Home buyers in every city and state have been benefiting from a powerful financial cycle for almost five years. Most people are not aware of this cycle, but it has lowered the average monthly mortgage payment for home buyers on a national basis by about $250 per month since the end of 2013.

The interest rate cycle in question is one of “yield curve spread” expansion and compression, with yield curve spreads being the difference between long term and short term interest rates. This interest rate spread has been going through a compression phase in its ongoing cycle, meaning that the gap between  long term interest rates and short term interest rates has been falling sharply in recent years.

The green bars in the graph above show national average mortgage payments (principal and interest only), and they fell from $861 a month in 2013 to $809 a month in 2016, and have now risen to $894 per month. However, without the narrowing of the spread between short term rates and long term rates – mortgage payments would have been entirely different (and likely home prices as well).

 Without the cycle of yield curve spread compression – then as shown with the blue bars, average mortgage payments would have been above $900 per month even in 2014, and they would have risen every year since without exception. If it had not been for compression, national average mortgage payments would have reached $978 per month in 2016 (instead of $809), and then $1,138 per month in 2018 (instead of $894).

The yellow bars show the average monthly savings for everyone buying a home during the years from 2014 to 2018. The monthly reduction in mortgage payments has risen from $57 per month in 2014, to $169 per month in 2016, to $244 per month by 2018 (through the week of October 11th).

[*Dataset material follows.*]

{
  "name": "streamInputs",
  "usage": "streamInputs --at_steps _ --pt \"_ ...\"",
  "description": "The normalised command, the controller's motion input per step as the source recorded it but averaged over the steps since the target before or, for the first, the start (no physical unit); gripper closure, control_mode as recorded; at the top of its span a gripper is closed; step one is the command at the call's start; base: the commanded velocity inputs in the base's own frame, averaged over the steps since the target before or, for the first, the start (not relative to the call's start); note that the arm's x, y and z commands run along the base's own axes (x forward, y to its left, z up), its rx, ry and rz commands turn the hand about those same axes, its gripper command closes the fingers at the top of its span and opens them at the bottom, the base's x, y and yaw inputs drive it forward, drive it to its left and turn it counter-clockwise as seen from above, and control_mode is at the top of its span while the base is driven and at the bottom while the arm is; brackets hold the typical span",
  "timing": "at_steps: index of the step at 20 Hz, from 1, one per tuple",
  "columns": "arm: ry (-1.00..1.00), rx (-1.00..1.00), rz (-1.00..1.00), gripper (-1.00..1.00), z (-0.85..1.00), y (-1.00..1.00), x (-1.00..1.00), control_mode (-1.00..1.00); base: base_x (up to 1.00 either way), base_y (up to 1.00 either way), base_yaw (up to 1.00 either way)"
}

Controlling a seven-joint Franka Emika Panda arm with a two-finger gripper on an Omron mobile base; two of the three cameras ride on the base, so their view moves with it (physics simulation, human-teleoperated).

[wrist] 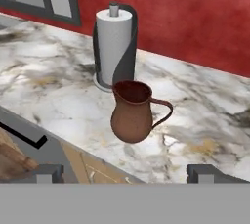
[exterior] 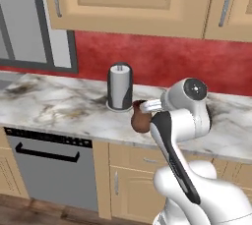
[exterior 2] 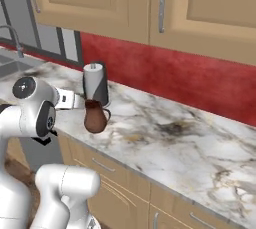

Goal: Move the boxed food and garlic from the top shelf to the second highest shelf to make space. Then, place the pitcher from the counter on the cleared top shelf.

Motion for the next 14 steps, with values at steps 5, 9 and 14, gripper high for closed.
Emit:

In other words, the average home buyer in the U.S. in 2018 is saving almost $3,000 per year in mortgage payments because of this little known cycle – even if they’ve never heard of the term “yield curve”. Indeed, while the particulars vary by location – home affordability, home prices and disposable household income have been powerfully impacted in each of the years shown by this interest rate cycle, in every city and neighborhood across the nation.

While knowledge of this cyclical cash flow engine has not been necessary for home buyers (and sellers) to enjoy these benefits in previous years, an issue has developed over the course of 2018 – the “fuel” available to power the engine has almost run out. Which means that mortgage payments, home affordability and housing prices could be traveling a quite different path in the months and years ahead.

The yield curve spread is shown in the blue area above, and it was quite wide at the beginning of this particular cycle, equaling 2.62% as of the beginning of 2014. It has been steadily used up since that time, however, with the compression of the spread being shown in red. As of the current time – the yield curve compression which has powered the reduction in mortgage payments has almost maxed out, the blue area is almost gone, and the ability to further compress (absent an inversion) is almost over.

This analysis is part of a series of related analyses, an overview of the rest of the series is linked here.

(More information on the data sources and calculations supporting the summary numbers above can be found in the rest of series, as well as in the more detailed analysis below. A quick summary is that mortgage rates are from the Freddie Mac Primary Mortgage Market Survey, Treasury yields are from the Federal Reserve, the national median home sale price is from Zillow for the year 2017, and the assumed mortgage LTV is 80%.)

A Cyclical Home Buyer Savings Engine

A yield curve spread is the difference in yields between short term and long term investments, and the most common yield curve measure the markets looks to is the difference between the 2 year and 10 year U.S. Treasury yields.

An introduction to what yield curves are and why they matter can be found in the analysis  “A Remarkably Accurate Warning Indicator For Economic & Market Peril” (linked here). As can be seen in the graph below and as is explored in more detail in some of the linked analyses, there is a very long history of yield curve spreads expanding and compressing as part of the overall business cycle of economic expansions and recessions, as well as the related Federal Reserve cycles of increasing and decreasing interest rates.

Since the beginning of 2014, the rapid shrinkage of the blue area shows the current compression cycle, and a resemblance (in broad strokes) can be seen with the compression cycles of 1992 to 2000 and of 2003 to 2006.

What has seized the attention of the markets in recent months is what followed next in some previous cycles, which is that yield curve spreads went to zero and then became negative, creating “inversions” where short term yields are higher than long term yields (as shown in the golden areas).

This is important because while such inversions are quite uncommon, when they do occur – they have had a perfect record in recent decades (over the last 35 years) of being followed by economic recessions within about 1-2 years.

However, yield curves don’t have to actually invert in order to turn the markets upside down, and as explored in the analysis linked here, when the Fed goes through cycles of increasing interest rates, we have a long term history of yield curve spreads acting as a countercyclical “shock absorber”, and shielding long term interest rates and bond prices from the Fed actions.